Nun hätten die USA, die Verteidiger des Freihandels und der freien Meinungsäußerung, diese Erpressungstaktik autoritärer Regime legitimiert und damit das moralische Recht verloren, solche Praktiken zu kritisieren. Der Fall TikTok werde bereits weltweit von Autokraten als Rechtfertigung für ihre Versuche benutzt, sich ein Stück des globalen Internets herauszuschneiden. Bald wird wahrscheinlich jedes große Land die „nationale Sicherheit“ als Vorwand benutzen, um internationale Technologieunternehmen zu zerschlagen.

Durow ist weitsichtig genug zu erkennen, dass es wahrscheinlich US-Unternehmen wie Facebook oder Google sind, die am meisten unter den Folgen des Falls leiden werden, wie er ironisch anmerkt. Dennoch sei das alles bedauerlich, denn „Milliarden von Menschen auf diesem Planeten mögen immer noch die Idee einer offenen und vernetzten Welt.“

Dass Durow selbst dafür einsteht, hat er bei den Wahlen in Belarus bewiesen. Sein Messenger Telegram unterlief die Anti-Berichtserstattungs-Orgie der Regierung Lukaschenko und gab den Unzufriedenen im Land eine dezentrale Stimme. Ob das eine Sternstunde der Demokratie und nobelpreisverdächtig ist oder der Terrorismusförderung und ausländischen Einmischung dient, wird die Zukunft des machtsklerotischen, stoffwechselgestörten oder unterzuckerten

Systems in Minsk zeigen. Um die ehrgeizigen Pläne von Lukaschenko, das Land in ein „Silicon Valley“ zu verwandeln, sieht es schlecht aus. Was von der IT-Branche in Belarus übrig bleibt, wenn der Präsident an der Macht bleibt, werde sehr bald klar.

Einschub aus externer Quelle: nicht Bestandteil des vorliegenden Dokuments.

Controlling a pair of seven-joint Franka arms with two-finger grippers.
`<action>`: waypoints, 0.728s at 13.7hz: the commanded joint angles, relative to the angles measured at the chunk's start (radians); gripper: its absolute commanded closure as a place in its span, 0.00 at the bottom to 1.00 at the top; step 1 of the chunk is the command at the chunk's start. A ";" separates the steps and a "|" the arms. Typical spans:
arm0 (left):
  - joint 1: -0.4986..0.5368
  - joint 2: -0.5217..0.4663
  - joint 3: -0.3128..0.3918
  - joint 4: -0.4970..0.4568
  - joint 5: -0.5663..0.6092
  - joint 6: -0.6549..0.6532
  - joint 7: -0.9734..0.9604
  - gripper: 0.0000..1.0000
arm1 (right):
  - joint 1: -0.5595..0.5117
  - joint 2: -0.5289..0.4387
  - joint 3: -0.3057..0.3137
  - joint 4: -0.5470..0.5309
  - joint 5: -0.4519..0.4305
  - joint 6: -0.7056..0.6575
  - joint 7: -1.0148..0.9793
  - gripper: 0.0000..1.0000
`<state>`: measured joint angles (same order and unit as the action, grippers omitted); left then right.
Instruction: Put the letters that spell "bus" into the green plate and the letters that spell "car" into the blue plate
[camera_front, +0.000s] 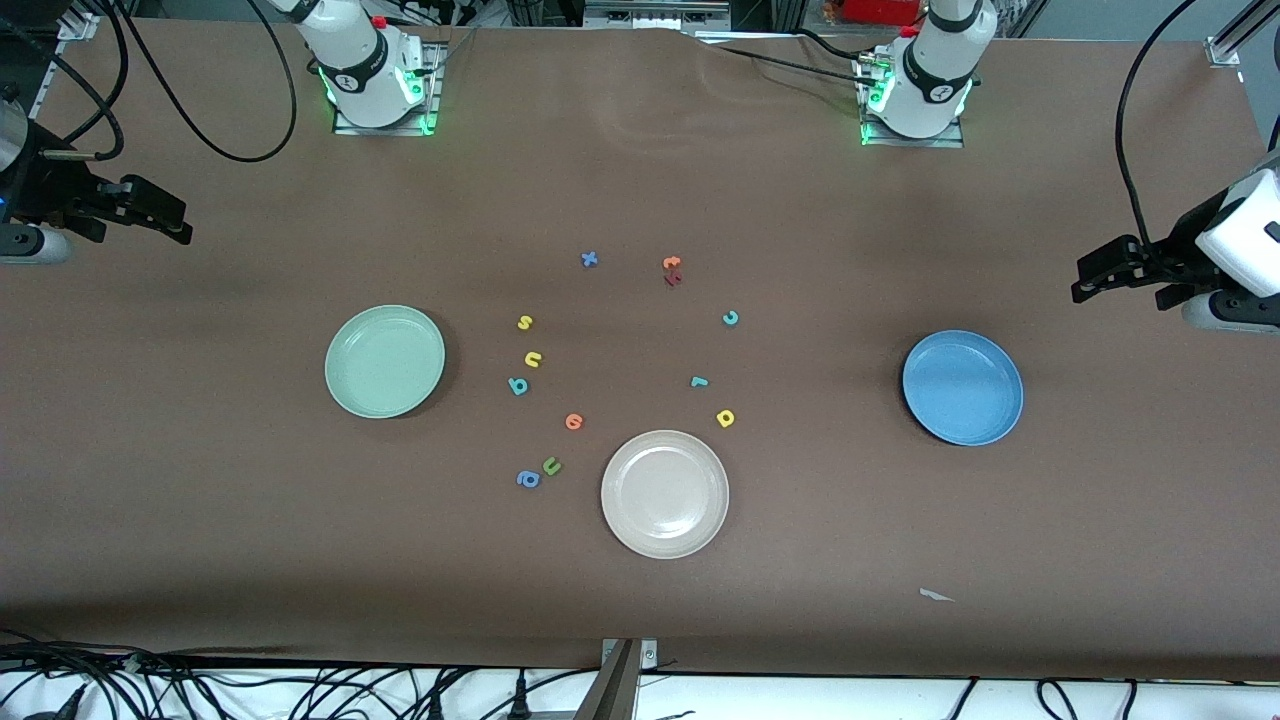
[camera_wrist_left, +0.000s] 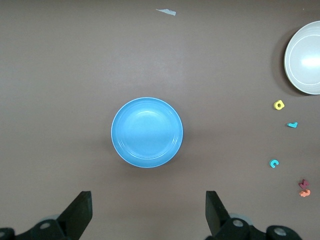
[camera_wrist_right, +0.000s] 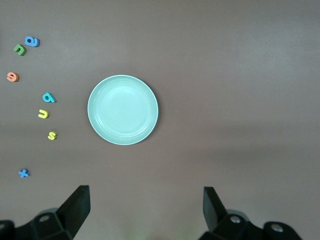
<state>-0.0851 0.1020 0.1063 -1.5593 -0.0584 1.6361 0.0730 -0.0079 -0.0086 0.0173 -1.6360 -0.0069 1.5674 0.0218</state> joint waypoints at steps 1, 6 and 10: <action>-0.001 0.001 -0.001 0.005 0.032 -0.012 0.016 0.00 | 0.002 -0.010 0.003 0.010 0.002 -0.020 -0.002 0.00; -0.001 0.001 -0.001 0.005 0.032 -0.010 0.016 0.00 | 0.002 -0.010 0.035 0.011 -0.008 -0.007 0.004 0.00; -0.001 0.001 -0.001 0.005 0.032 -0.010 0.016 0.00 | -0.003 -0.002 0.027 0.013 -0.007 -0.004 0.004 0.00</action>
<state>-0.0850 0.1027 0.1064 -1.5594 -0.0584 1.6361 0.0730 -0.0086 -0.0090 0.0489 -1.6336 -0.0078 1.5672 0.0238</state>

Der Internetriese Yandex wartete nicht auf die Fortsetzung der Geschichte mit den Durchsuchungen in seiner belarussischen Niederlassung mit 300 Mitarbeitern und ergriff Maßnahmen zur Evakuierung seiner Mitarbeiter nach Russland oder die belarussische Provinz, schrieb The Bell. Bewaffnete in Schwarz waren am 13. August in die Büros der Firma gekommen und hatten sich als Beamte der Abteilung für innere Angelegenheiten zur Bekämpfung der organisierten Kriminalität vorgestellt. Woran genau die Sicherheitsbeamten interessiert waren, ist offiziell noch nicht bekannt, aber sie wollten wohl mit Hilfe der Durchsuchungen Daten über die Fahrten des Taxidienstes erhalten. „Das haben sie nicht geschafft“, so Yandex. „Alle Daten sind in Russland.“

Am Tag vor den Durchsuchungen bei Yandex unterzeichneten belarussische IT-Unternehmen einen offenen Brief, in dem sie forderten, dass die Behörden die Gewalt beenden, die Inhaftierten freilassen und neue Präsidentschaftswahlen abhalten sollten. „Startups werden nicht in einer Atmosphäre von Angst und Gewalt geboren. Startups werden in einer Atmosphäre der Freiheit und Offenheit geboren“, heißt es in dem Brief.